- **WORK REQUEST**: Exactly as they appear below, repeat the lines from the one with "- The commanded" through the one with "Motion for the", and no others.
════════════════
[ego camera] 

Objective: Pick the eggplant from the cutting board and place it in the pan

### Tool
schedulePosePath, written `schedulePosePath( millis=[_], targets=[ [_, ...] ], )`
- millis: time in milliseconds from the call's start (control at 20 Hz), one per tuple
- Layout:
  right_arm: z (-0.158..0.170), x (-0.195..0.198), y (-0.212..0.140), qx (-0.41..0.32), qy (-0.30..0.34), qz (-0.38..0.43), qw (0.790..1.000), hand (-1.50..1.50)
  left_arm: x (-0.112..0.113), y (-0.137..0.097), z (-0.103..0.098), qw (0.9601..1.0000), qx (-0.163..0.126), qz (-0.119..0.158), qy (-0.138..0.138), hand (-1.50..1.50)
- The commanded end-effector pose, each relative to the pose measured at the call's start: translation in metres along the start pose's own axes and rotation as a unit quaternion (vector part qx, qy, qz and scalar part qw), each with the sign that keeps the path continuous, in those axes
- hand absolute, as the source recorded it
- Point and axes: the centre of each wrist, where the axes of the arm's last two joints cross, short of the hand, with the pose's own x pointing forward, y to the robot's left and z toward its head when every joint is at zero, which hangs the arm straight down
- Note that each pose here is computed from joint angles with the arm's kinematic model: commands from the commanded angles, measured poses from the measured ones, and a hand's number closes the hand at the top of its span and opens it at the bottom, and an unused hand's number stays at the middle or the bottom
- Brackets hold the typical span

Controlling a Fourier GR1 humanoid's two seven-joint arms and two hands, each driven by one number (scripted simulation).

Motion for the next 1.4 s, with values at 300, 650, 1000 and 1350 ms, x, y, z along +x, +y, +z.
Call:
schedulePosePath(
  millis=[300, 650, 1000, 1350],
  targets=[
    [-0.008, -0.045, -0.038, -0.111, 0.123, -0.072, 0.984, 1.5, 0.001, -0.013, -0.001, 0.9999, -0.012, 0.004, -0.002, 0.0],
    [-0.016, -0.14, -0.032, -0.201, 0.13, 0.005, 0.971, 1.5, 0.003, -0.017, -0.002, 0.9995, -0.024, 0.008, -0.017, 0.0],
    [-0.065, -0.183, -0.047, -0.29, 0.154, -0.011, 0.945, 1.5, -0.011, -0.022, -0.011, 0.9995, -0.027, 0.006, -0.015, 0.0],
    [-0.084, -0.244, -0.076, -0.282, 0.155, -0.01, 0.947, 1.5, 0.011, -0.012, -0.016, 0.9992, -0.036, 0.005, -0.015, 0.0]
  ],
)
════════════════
- **REPLY**:
- The commanded end-effector pose, each relative to the pose measured at the call's start: translation in metres along the start pose's own axes and rotation as a unit quaternion (vector part qx, qy, qz and scalar part qw), each with the sign that keeps the path continuous, in those axes
- hand absolute, as the source recorded it
- Point and axes: the centre of each wrist, where the axes of the arm's last two joints cross, short of the hand, with the pose's own x pointing forward, y to the robot's left and z toward its head when every joint is at zero, which hangs the arm straight down
- Note that each pose here is computed from joint angles with the arm's kinematic model: commands from the commanded angles, measured poses from the measured ones, and a hand's number closes the hand at the top of its span and opens it at the bottom, and an unused hand's number stays at the middle or the bottom
- Brackets hold the typical span

Controlling a Fourier GR1 humanoid's two seven-joint arms and two hands, each driven by one number (scripted simulation).

Motion for the next 1.4 s, with values at 300, 650, 1000 and 1350 ms, x, y, z along +x, +y, +z.

The answer is finished.